Look through the material below and show every line with the word "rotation".

Provided data ::
--------------------

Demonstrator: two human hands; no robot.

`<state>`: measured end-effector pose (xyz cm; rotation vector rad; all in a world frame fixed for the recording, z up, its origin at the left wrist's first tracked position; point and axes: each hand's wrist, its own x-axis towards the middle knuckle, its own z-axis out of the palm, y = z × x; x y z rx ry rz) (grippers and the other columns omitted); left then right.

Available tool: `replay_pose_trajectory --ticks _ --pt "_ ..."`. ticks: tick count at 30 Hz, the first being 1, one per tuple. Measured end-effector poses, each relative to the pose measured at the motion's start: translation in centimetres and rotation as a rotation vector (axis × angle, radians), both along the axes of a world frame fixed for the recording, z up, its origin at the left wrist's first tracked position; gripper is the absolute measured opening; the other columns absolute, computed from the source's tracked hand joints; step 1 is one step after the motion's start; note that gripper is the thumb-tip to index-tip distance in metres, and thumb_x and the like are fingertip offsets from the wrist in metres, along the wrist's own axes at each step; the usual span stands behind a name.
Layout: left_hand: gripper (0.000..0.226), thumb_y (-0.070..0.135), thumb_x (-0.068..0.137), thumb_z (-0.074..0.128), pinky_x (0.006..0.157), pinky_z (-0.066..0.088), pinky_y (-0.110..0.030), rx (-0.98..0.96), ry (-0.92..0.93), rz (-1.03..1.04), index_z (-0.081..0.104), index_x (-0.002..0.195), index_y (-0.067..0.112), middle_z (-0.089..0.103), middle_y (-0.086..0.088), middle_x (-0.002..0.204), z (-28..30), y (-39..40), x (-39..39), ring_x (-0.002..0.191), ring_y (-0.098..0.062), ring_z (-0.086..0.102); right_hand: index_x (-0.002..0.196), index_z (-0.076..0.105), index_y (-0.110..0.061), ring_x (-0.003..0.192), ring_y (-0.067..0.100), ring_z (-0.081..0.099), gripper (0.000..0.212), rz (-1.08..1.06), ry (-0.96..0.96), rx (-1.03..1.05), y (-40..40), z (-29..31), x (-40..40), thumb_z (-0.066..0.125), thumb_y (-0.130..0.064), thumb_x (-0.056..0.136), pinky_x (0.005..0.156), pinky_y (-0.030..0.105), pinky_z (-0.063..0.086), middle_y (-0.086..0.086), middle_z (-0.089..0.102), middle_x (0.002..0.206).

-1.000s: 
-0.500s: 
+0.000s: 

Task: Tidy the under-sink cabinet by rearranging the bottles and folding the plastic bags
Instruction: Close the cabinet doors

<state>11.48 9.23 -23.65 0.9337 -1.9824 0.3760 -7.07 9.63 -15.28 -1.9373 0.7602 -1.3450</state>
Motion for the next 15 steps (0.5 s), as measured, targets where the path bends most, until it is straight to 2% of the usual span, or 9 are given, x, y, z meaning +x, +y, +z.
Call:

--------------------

Result for this task ::
`<state>`: measured end-effector pose (xyz cm; rotation vector rad; all in a world frame fixed for the recording, z up, its origin at the left wrist's first tracked position; point and axes: each hand's wrist, its own x-axis towards the middle knuckle, its own z-axis out of the palm, y = z × x; x y z rx ry rz) (grippers and the other columns omitted); left then right.
Available tool: `replay_pose_trajectory --ticks _ --pt "_ ..."`. ticks: tick count at 30 Hz, the first being 1, one per tuple. Measured end-effector poses, each relative to the pose measured at the motion's start: translation in centimetres and rotation as a rotation vector (axis × angle, radians), both along the axes of a world frame fixed for the recording, z up, its origin at the left wrist's first tracked position; gripper is the absolute measured opening; the other columns absolute, computed from the source's tracked hand joints; step 1 is one step after the motion's start; note that gripper is the thumb-tip to index-tip distance in metres, and thumb_x and the like are fingertip offsets from the wrist in metres, along the wrist's own axes at each step; the usual span stands behind a name.

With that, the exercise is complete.